◆ **PROBLEM STATEMENT**:
Reproduce the lines of the material exactly, excluding every image.

◆ **EXERCISE DATA**:
-- Opening Marker --

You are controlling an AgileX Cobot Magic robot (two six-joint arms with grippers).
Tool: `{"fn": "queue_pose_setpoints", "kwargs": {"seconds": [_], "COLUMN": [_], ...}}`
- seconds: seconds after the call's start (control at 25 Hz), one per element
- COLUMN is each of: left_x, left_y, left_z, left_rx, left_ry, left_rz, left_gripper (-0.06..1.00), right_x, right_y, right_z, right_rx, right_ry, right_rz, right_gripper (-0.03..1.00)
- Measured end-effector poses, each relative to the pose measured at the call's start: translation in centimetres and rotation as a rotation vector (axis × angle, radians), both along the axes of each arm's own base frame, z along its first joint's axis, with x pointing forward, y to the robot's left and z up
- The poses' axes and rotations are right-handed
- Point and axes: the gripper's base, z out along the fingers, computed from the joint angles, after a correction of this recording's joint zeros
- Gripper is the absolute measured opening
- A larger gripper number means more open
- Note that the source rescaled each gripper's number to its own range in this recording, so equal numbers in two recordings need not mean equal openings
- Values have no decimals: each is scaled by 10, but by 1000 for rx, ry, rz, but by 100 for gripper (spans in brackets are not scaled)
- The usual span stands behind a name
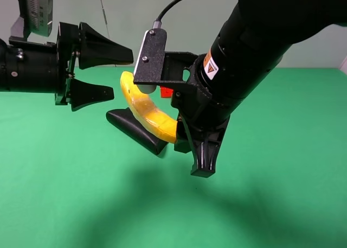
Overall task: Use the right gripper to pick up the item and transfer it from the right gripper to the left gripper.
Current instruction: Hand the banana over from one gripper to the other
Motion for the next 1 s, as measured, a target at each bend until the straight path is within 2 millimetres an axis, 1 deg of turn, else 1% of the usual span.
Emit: {"fn": "queue_pose_setpoints", "kwargs": {"seconds": [0.12,0.32,0.6,0.8,0.92,1.0], "left_x": [5,10,11,9,8,7], "left_y": [-2,-4,-5,-6,-7,-8], "left_z": [-5,-16,-18,-16,-15,-14], "left_rx": [-35,-41,-60,-96,-129,-144], "left_ry": [21,53,69,115,153,171], "left_rz": [10,-9,-20,-19,-23,-25], "left_gripper": [96,96,95,87,78,74], "right_x": [0,0,-1,-2,-2,-2], "right_y": [0,0,1,2,2,2], "right_z": [0,0,0,0,0,0], "right_rx": [0,0,8,20,23,24], "right_ry": [0,0,9,26,29,31], "right_rz": [0,0,-4,-10,-11,-12], "right_gripper": [0,0,0,0,0,0]}}
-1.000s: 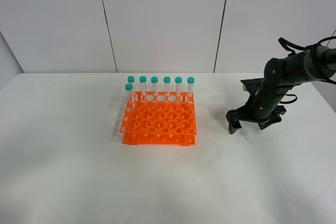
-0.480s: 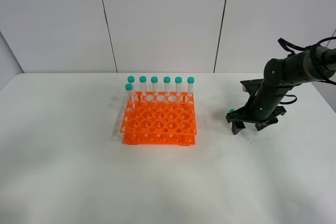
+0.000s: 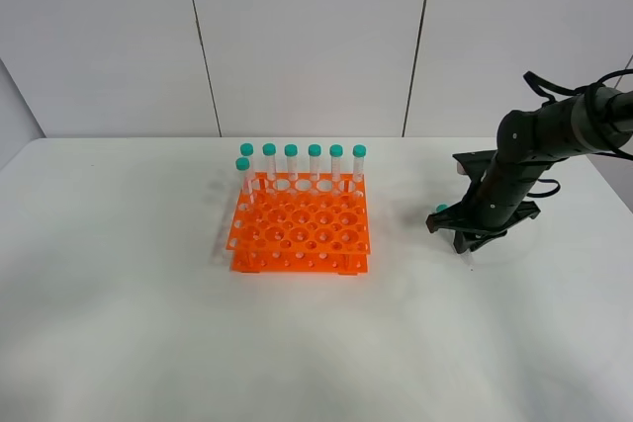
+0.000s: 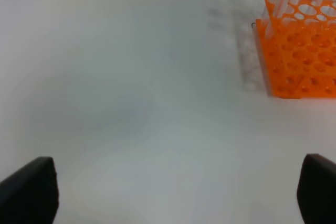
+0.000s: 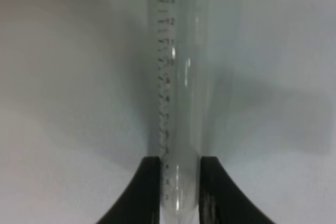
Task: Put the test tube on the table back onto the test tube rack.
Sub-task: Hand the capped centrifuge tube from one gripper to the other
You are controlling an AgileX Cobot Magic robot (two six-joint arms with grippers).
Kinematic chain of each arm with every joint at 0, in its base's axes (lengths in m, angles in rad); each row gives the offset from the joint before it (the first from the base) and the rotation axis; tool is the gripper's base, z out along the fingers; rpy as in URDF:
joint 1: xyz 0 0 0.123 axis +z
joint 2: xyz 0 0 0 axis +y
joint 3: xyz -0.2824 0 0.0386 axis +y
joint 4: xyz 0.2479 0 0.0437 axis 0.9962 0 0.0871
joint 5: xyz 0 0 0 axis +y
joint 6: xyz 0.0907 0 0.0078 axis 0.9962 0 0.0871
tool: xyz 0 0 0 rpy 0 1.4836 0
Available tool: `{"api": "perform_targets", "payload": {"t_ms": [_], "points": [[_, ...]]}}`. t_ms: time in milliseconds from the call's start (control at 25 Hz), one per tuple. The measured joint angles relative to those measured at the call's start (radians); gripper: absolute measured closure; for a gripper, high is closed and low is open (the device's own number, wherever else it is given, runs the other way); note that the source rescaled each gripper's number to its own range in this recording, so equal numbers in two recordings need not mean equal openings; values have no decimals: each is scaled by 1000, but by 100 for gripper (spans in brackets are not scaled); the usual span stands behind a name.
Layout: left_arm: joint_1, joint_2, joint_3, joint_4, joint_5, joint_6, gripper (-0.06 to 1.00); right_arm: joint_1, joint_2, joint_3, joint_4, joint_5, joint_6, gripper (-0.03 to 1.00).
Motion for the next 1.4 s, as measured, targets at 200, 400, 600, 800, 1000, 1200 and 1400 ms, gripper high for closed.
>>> {"api": "perform_targets", "payload": {"t_ms": [200,400,600,800,1000,1200,1400], "points": [[0,0,0,0,0,0,-6,0,-2,0,-4,1,-1,96],[0,0,0,0,0,0,-6,0,-95,0,-14,11,-45,96],[0,0,0,0,0,0,-6,0,-326,0,34,38,-174,96],[0,0,0,0,0,0,-6,0,-546,58,203,72,-374,96],[0,0,0,0,0,0,-6,0,-782,237,420,52,-597,96],[0,0,0,0,0,0,-6,17,-864,307,646,72,-795,96],[0,0,0,0,0,0,-6,164,-799,307,679,54,-848,96]]}}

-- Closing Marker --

◆ **ANSWER BOX**:
You are controlling an AgileX Cobot Magic robot (two six-joint arms with grippers).
Tool: `{"fn": "queue_pose_setpoints", "kwargs": {"seconds": [_], "COLUMN": [_], ...}}`
- seconds: seconds after the call's start (control at 25 Hz), one per element
- COLUMN is each of: left_x, left_y, left_z, left_rx, left_ry, left_rz, left_gripper (-0.06..1.00), right_x, right_y, right_z, right_rx, right_ry, right_rz, right_gripper (-0.03..1.00)
- Measured end-effector poses, each relative to the pose measured at the call's start: translation in centimetres and rotation as a rotation vector (axis × angle, radians), both along the axes of each arm's own base frame, z along its first joint's axis, with x pointing forward, y to the robot's left and z up
- The poses' axes and rotations are right-handed
- Point and axes: the gripper's base, z out along the fingers, computed from the joint angles, after a correction of this recording's joint zeros
- Gripper is the absolute measured opening
- A larger gripper number means more open
- Note that the source rescaled each gripper's number to its own range in this recording, so equal numbers in two recordings need not mean equal openings
- Values have no decimals: each is scaled by 10, but by 1000 for rx, ry, rz, but by 100 for gripper (spans in brackets are not scaled)
- The usual span stands behind a name
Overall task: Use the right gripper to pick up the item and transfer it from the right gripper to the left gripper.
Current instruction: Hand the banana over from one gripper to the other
Motion for the next 1 s, as measured, a target at each bend until the straight path is within 2 millimetres an axis, 1 deg of turn, else 1% of the usual span.
Emit: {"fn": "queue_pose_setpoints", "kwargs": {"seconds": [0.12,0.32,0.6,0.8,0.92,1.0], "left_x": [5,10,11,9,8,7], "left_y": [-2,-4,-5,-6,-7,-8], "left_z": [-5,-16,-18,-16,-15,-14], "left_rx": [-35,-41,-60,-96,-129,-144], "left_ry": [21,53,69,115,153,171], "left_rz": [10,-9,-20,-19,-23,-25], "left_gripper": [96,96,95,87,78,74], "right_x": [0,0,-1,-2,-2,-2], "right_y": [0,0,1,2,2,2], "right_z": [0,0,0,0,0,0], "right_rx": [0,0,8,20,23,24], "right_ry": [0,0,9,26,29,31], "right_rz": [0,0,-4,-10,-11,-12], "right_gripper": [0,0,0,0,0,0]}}
-1.000s: 
-0.480s: 
+0.000s: 
+0.000s: 
+0.000s: 
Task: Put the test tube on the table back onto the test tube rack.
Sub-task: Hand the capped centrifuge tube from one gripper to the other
You are controlling an AgileX Cobot Magic robot (two six-joint arms with grippers).
Kinematic chain of each arm with every joint at 0, in its base's axes (lengths in m, angles in rad); each row gives the offset from the joint before it (the first from the base) and the rotation axis; tool is the gripper's base, z out along the fingers; rpy as in URDF:
joint 1: xyz 0 0 0.123 axis +z
joint 2: xyz 0 0 0 axis +y
joint 3: xyz -0.2824 0 0.0386 axis +y
joint 4: xyz 0.2479 0 0.0437 axis 0.9962 0 0.0871
joint 5: xyz 0 0 0 axis +y
joint 6: xyz 0.0907 0 0.0078 axis 0.9962 0 0.0871
tool: xyz 0 0 0 rpy 0 1.4836 0
Available tool: `{"api": "perform_targets", "payload": {"t_ms": [_], "points": [[_, ...]]}}`. t_ms: time in milliseconds from the call's start (control at 25 Hz), one per tuple. The measured joint angles relative to those measured at the call's start (radians); gripper: absolute measured closure; for a gripper, high is closed and low is open (the device's own number, wherever else it is given, runs the other way); note that the source rescaled each gripper's number to its own range in this recording, so equal numbers in two recordings need not mean equal openings; values have no decimals: each is scaled by 1000, but by 100 for gripper (spans in brackets are not scaled); the usual span stands behind a name.
Layout: left_arm: joint_1, joint_2, joint_3, joint_4, joint_5, joint_6, gripper (-0.06 to 1.00); right_arm: joint_1, joint_2, joint_3, joint_4, joint_5, joint_6, gripper (-0.03 to 1.00).
Motion for the next 1.4 s, as measured, targets at 200, 400, 600, 800, 1000, 1200 and 1400 ms, gripper high for closed.
>>> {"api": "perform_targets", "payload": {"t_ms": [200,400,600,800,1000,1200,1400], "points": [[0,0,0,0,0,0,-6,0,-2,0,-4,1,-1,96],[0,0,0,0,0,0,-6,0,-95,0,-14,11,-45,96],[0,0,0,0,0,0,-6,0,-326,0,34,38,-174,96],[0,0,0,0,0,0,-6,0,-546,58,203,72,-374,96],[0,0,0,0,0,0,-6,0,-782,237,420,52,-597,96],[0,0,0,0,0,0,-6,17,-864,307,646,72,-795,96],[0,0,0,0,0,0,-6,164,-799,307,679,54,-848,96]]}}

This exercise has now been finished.